#### [Records from a data source]

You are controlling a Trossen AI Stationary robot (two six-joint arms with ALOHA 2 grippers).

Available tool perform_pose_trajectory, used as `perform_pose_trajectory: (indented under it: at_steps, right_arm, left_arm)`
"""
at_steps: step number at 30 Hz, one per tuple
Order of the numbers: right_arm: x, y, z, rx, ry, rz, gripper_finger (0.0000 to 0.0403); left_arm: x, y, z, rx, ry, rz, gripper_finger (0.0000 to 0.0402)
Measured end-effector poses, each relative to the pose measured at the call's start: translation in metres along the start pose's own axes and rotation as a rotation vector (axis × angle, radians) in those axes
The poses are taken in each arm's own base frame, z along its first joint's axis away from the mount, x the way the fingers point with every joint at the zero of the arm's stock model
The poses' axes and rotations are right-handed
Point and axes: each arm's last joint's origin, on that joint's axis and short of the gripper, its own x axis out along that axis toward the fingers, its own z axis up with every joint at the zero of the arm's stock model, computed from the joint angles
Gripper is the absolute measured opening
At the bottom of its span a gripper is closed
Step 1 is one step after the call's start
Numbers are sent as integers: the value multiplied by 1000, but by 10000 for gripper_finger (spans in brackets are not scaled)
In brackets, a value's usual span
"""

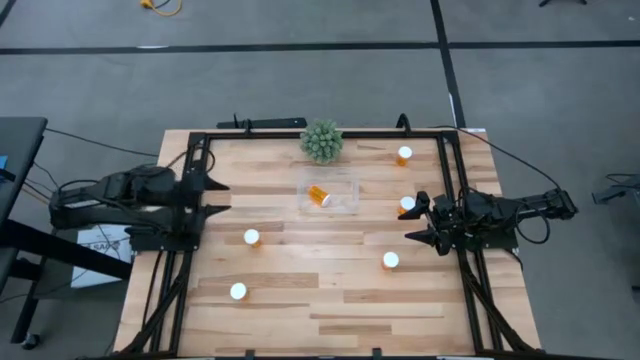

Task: Pick and place pill bottles into a basket
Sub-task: Put the orange pill bottle into the transparent bin

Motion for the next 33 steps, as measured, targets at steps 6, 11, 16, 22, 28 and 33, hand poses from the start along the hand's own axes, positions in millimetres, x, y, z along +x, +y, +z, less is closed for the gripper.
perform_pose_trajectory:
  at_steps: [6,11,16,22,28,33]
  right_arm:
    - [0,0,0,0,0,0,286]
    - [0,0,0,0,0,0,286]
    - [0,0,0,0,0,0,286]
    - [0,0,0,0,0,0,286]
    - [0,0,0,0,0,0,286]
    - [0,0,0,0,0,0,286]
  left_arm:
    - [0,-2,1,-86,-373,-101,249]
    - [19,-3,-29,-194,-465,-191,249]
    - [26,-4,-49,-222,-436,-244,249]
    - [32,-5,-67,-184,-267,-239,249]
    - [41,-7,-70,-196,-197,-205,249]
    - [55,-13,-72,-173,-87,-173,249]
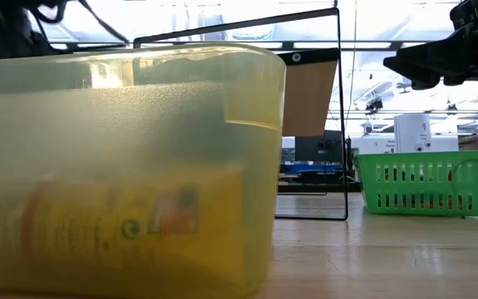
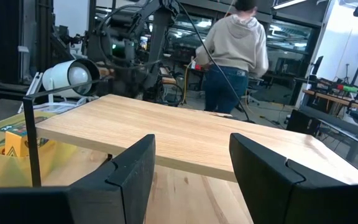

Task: Pick & Place Office Desk Supplies
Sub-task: Put the blue spring keychain into the blue bin

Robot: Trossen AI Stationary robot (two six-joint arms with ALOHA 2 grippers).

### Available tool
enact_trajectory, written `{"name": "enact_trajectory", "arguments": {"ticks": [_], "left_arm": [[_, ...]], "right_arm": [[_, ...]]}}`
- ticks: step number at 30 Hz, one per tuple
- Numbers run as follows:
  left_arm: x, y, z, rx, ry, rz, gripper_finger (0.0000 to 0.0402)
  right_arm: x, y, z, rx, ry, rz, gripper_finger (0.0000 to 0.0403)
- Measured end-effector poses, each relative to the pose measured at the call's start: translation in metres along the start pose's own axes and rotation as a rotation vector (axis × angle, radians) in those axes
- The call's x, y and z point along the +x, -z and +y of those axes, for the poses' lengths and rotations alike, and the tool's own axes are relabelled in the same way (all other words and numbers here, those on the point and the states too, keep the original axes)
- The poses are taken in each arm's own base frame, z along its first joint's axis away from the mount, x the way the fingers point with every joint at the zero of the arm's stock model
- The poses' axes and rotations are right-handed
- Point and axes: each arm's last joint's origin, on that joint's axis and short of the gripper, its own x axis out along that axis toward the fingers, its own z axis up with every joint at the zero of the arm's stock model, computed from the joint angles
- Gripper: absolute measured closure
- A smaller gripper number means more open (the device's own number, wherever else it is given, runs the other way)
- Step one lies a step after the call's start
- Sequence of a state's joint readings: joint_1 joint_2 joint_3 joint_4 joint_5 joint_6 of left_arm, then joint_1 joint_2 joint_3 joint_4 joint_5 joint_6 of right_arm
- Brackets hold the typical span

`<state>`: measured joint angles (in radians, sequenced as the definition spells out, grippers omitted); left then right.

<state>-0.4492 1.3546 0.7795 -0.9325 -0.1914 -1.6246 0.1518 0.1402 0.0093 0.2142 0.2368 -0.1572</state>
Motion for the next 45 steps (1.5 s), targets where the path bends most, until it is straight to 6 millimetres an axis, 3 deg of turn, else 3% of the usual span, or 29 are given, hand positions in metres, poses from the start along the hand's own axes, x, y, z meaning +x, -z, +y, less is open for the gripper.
{"name": "enact_trajectory", "arguments": {"ticks": [5, 11, 17, 23, 32, 37, 45], "left_arm": [[-0.022, -0.007, 0.015, -0.019, 0.063, -0.034, 0.0253], [-0.05, -0.03, 0.052, -0.1, 0.072, -0.24, 0.0253], [-0.057, -0.058, 0.08, -0.245, -0.024, -0.312, 0.0253], [-0.05, -0.098, 0.098, -0.302, -0.158, -0.32, 0.0253], [-0.029, -0.16, 0.128, -0.228, -0.21, -0.195, 0.0253], [-0.01, -0.179, 0.138, -0.194, -0.245, -0.11, 0.0253], [0.021, -0.194, 0.134, -0.095, -0.328, -0.008, 0.0265]], "right_arm": [[0.0, 0.0, 0.0, 0.0, 0.0, 0.0, 0.0197], [0.0, 0.0, 0.0, 0.0, 0.0, 0.0, 0.0197], [0.0, 0.0, 0.0, 0.0, 0.0, 0.0, 0.0197], [0.0, 0.0, 0.0, 0.0, 0.0, 0.0, 0.0197], [0.0, 0.0, 0.0, 0.0, 0.0, -0.001, 0.0197], [0.0, 0.0, 0.0, 0.0, 0.0, -0.001, 0.0197], [0.0, 0.0, 0.0, 0.0, 0.0, 0.0, 0.0197]]}}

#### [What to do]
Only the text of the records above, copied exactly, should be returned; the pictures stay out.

#### [Exercise result]
You are controlling a Trossen AI Stationary robot (two six-joint arms with ALOHA 2 grippers).

Available tool perform_pose_trajectory, used as `perform_pose_trajectory: (indented under it: at_steps, right_arm, left_arm)`
"""
at_steps: step number at 30 Hz, one per tuple
Order of the numbers: right_arm: x, y, z, rx, ry, rz, gripper_finger (0.0000 to 0.0403); left_arm: x, y, z, rx, ry, rz, gripper_finger (0.0000 to 0.0402)
Measured end-effector poses, each relative to the pose measured at the call's start: translation in metres along the start pose's own axes and rotation as a rotation vector (axis × angle, radians) in those axes
The poses are taken in each arm's own base frame, z along its first joint's axis away from the mount, x the way the fingers point with every joint at the zero of the arm's stock model
The poses' axes and rotations are right-handed
Point and axes: each arm's last joint's origin, on that joint's axis and short of the gripper, its own x axis out along that axis toward the fingers, its own z axis up with every joint at the zero of the arm's stock model, computed from the joint angles
Gripper is the absolute measured opening
At the bottom of its span a gripper is closed
Step 1 is one step after the call's start
Numbers are sent as integers: the value multiplied by 1000, but by 10000 for gripper_finger (spans in brackets are not scaled)
In brackets, a value's usual span
"""


Task: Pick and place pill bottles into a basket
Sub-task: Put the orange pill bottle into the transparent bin

Motion for the next 33 steps, as measured, targets at steps 6, 11, 16, 22, 28 and 33, hand poses from the start along the hand's own axes, positions in millimetres, x, y, z along +x, +y, +z, less is closed for the gripper.
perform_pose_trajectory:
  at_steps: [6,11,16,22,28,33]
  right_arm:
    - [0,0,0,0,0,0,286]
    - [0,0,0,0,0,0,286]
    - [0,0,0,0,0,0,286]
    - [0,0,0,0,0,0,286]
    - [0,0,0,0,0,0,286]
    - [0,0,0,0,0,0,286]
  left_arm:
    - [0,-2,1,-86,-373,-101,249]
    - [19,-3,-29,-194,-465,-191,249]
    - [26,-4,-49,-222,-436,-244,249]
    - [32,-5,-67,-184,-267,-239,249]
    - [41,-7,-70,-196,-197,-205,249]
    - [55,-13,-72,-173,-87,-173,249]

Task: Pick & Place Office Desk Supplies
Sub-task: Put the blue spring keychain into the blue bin

Robot: Trossen AI Stationary robot (two six-joint arms with ALOHA 2 grippers).

### Available tool
enact_trajectory, written `{"name": "enact_trajectory", "arguments": {"ticks": [_], "left_arm": [[_, ...]], "right_arm": [[_, ...]]}}`
- ticks: step number at 30 Hz, one per tuple
- Numbers run as follows:
  left_arm: x, y, z, rx, ry, rz, gripper_finger (0.0000 to 0.0402)
  right_arm: x, y, z, rx, ry, rz, gripper_finger (0.0000 to 0.0403)
- Measured end-effector poses, each relative to the pose measured at the call's start: translation in metres along the start pose's own axes and rotation as a rotation vector (axis × angle, radians) in those axes
- The call's x, y and z point along the +x, -z and +y of those axes, for the poses' lengths and rotations alike, and the tool's own axes are relabelled in the same way (all other words and numbers here, those on the point and the states too, keep the original axes)
- The poses are taken in each arm's own base frame, z along its first joint's axis away from the mount, x the way the fingers point with every joint at the zero of the arm's stock model
- The poses' axes and rotations are right-handed
- Point and axes: each arm's last joint's origin, on that joint's axis and short of the gripper, its own x axis out along that axis toward the fingers, its own z axis up with every joint at the zero of the arm's stock model, computed from the joint angles
- Gripper: absolute measured closure
- A smaller gripper number means more open (the device's own number, wherever else it is given, runs the other way)
- Step one lies a step after the call's start
- Sequence of a state's joint readings: joint_1 joint_2 joint_3 joint_4 joint_5 joint_6 of left_arm, then joint_1 joint_2 joint_3 joint_4 joint_5 joint_6 of right_arm
- Brackets hold the typical span

`<state>`: measured joint angles (in radians, sequenced as the definition spells out, grippers omitted); left then right.

<state>-0.4492 1.3546 0.7795 -0.9325 -0.1914 -1.6246 0.1518 0.1402 0.0093 0.2142 0.2368 -0.1572</state>
Motion for the next 45 steps (1.5 s), targets where the path bends most, until it is straight to 6 millimetres an axis, 3 deg of turn, else 3% of the usual span, or 29 are given, hand positions in metres, poses from the start along the hand's own axes, x, y, z meaning +x, -z, +y, less is open for the gripper.
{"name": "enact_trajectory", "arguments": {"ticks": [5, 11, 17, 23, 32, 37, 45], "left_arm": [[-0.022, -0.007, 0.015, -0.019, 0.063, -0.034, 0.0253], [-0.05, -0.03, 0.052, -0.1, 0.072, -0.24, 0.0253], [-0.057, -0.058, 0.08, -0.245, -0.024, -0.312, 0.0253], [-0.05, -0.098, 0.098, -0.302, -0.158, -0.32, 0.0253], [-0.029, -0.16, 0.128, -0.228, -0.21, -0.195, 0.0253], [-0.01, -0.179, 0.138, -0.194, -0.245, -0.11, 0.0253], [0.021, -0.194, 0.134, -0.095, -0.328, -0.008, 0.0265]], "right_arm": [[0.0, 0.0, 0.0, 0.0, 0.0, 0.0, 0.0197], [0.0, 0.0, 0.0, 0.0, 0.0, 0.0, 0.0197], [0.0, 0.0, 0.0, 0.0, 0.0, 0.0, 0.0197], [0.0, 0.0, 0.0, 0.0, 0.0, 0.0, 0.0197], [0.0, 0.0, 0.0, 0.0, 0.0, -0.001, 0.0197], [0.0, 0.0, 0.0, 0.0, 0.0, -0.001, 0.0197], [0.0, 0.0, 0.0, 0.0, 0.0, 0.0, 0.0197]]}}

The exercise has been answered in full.